Hyperscale data centers are a popular option, and with the increase in data storage needs, these data centers will only continue to expand in size. In his article, “The Eight Trends That Will Shape the Data Center Industry in 2019”, Rich Miller quotes Compass Datacenter’s CEO, Chris Crosby, about the future of hyperscale data centers. Crosby predicts that the hyperscale sector will produce about the same amount of capacity for data centers in the next two years as it produced in the previous five years. That is a bold prediction, but like the cloud, artificial intelligence, machine learning and the Industrial Internet of Things are all rapidly growing, and more storage will be needed to hold the data.
Edge Data Centers
Finding a definition for edge data centers is not easy. Edge data centers are similar to their traditional counterparts, except that they are smaller and built on the edge of the end user. Edge data centers decrease latency, increase capacity and improve connectivity.
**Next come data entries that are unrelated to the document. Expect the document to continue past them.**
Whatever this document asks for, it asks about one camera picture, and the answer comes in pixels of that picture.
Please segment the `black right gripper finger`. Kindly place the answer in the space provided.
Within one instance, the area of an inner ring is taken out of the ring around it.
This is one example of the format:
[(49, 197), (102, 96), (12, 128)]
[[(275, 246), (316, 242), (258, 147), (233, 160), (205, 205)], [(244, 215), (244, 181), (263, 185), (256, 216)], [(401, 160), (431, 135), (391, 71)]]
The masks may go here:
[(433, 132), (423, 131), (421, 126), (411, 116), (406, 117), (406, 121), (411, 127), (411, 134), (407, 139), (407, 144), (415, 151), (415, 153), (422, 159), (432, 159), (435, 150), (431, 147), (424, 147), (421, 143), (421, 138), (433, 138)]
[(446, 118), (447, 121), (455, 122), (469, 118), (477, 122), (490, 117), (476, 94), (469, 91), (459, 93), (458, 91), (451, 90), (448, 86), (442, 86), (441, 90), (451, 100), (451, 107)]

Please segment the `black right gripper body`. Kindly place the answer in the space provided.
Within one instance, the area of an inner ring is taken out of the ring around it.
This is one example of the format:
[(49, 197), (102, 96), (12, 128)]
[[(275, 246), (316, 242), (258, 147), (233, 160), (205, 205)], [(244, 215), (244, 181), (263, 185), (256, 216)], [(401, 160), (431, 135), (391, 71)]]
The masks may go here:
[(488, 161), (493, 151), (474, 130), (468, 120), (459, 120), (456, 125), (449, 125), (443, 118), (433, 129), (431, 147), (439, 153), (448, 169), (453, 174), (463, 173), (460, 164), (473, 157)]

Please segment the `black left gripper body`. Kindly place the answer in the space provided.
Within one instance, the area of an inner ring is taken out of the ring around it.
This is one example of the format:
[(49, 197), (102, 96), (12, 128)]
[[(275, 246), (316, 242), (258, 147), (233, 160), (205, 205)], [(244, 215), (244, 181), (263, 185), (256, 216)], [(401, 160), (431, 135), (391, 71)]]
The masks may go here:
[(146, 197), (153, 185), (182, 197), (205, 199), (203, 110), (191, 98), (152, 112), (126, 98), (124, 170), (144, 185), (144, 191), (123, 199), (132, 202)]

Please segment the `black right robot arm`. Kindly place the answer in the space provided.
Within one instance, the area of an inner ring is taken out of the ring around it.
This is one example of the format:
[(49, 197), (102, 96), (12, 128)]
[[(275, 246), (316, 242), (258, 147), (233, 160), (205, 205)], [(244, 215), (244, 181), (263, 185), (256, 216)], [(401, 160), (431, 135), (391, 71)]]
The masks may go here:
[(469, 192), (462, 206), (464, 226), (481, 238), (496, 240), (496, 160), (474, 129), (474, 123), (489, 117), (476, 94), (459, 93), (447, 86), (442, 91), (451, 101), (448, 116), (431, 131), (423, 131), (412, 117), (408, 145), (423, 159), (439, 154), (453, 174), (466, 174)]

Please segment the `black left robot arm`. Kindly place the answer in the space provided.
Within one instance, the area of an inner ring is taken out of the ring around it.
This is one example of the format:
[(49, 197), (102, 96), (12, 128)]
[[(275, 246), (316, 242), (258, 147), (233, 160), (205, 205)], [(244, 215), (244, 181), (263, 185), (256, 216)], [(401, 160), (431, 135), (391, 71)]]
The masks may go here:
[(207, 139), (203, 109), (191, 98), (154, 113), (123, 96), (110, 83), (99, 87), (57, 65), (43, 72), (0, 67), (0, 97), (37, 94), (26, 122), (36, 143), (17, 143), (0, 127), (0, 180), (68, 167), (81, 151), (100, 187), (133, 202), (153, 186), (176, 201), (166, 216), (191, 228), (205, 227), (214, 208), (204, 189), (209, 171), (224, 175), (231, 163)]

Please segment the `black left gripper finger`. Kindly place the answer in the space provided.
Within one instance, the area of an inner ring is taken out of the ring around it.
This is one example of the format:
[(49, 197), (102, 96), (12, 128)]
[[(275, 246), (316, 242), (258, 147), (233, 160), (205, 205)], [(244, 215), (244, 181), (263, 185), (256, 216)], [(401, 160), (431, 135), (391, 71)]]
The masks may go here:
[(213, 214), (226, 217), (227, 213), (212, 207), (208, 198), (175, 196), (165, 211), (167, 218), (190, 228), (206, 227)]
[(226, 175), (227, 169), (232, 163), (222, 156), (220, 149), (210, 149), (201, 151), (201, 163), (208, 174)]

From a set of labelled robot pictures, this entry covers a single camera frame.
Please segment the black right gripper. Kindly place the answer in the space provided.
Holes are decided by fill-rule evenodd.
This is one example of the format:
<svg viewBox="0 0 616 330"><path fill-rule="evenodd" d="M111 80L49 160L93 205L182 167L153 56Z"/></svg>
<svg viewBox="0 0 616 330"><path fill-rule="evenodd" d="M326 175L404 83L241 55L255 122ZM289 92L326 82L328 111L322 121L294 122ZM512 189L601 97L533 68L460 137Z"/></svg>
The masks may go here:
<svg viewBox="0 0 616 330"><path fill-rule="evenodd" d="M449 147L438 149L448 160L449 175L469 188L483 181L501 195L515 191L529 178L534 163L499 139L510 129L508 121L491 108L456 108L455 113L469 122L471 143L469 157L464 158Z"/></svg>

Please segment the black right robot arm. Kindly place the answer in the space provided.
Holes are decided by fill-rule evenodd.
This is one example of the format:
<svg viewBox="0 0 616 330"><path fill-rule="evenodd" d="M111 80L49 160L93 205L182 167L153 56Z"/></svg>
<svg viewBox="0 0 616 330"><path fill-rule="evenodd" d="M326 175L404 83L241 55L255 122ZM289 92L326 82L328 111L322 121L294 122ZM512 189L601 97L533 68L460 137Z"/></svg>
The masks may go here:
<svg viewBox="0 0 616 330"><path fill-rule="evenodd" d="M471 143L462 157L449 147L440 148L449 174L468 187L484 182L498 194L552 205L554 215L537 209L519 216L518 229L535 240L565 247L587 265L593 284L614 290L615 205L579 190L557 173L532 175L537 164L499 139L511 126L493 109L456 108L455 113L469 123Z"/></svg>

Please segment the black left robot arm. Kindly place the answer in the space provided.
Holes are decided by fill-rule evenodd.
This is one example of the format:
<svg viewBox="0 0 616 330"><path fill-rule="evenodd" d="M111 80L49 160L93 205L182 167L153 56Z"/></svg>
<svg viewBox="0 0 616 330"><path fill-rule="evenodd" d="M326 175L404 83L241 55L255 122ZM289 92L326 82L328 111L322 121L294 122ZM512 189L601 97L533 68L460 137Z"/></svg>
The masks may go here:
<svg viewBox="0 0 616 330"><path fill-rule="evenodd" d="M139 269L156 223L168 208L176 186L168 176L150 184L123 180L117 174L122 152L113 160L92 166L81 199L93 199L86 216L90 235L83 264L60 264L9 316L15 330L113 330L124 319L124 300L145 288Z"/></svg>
The Telecommunications Industry Association (TIA) created a great chart (below) that helps define edge data centers by comparing them to traditional data centers.
|Category||Traditional Data Center||Edge Data Center (EDC)||Comments|
|Location||Site selection is well planned and is strategically located||Anywhere, downtown to remote, not readily available, hazardous; latency may force a compromise||A large multi-story DC vs an EDC which could be a 1/2 rack in a cabinet|
|Building Types||Usually newly purpose built DC facility with fully integrated systems & support; potentially multi-tenant facility||Many options: 1) modified cell tower shelter; 2) modified cabinet; 3) Drop and Plug Shelter; 4) Drop and Plug Cabinet; 5) IDF closet in a Building; 6) Co-located in a Central Office or Data Center; 7) In box on a light pole, etc.||There are many more possibilities for EDCs and most of these will require site preparation. Scale-out will favor standardized drop & plug designs.|
|Proximity to end-users or connected devices||Could be very far, even cities or counties away||Typically, very close, determined by latency requirements||Latency is a key driver for EDC locations.|
|Application||General purposes; could support thousands of applications||Few; specific and latency sensitive applications||EDCs provide smaller cloud capacity to support varied applications.|
|Latency||Higher, due to distance from end-user||Specific latency requirements||RTT <20ms may require EDC. EDCs can address specific business needs vs more generic, centralized DCs.|
|Availability||Mission-critical data, applications, and services per ANSI/TIA942 standards||Smaller scale, still mission-critical, with reduced time added to data, applications, and services. Modified ANSI/ TIA-942 standards.||Critical systems, power, cooling, network capacities and others will need to be balanced against scale-out requirements.|
|Size||Varies by design, typically larger than 100s, or 100,000s sq. ft.||Smaller, perhaps a few racks||Think small for EDCs – For every 1 DC there could be 100s or even 1,000s EDCs|
You can find edge data centers in many locations. For example, one could be found near 5g technology, by a cell tower, helping in a disaster recovery site or even behind a commonplace of business such as a gas station. Edge data centers sound like onsite data centers, but an offsite company or colocation typically manages them.
Edge data centers are continuing to trend in the market as organizations look to be more efficient by building their data centers closer to their location to reduce latency.
Data Center Technology
What kind of data center should I use? What are the requirements for my data center? These are common questions when trying to determine the best data center design, and with trends always evolving it may seem difficult to choose, but with the right information, the choice will be clear.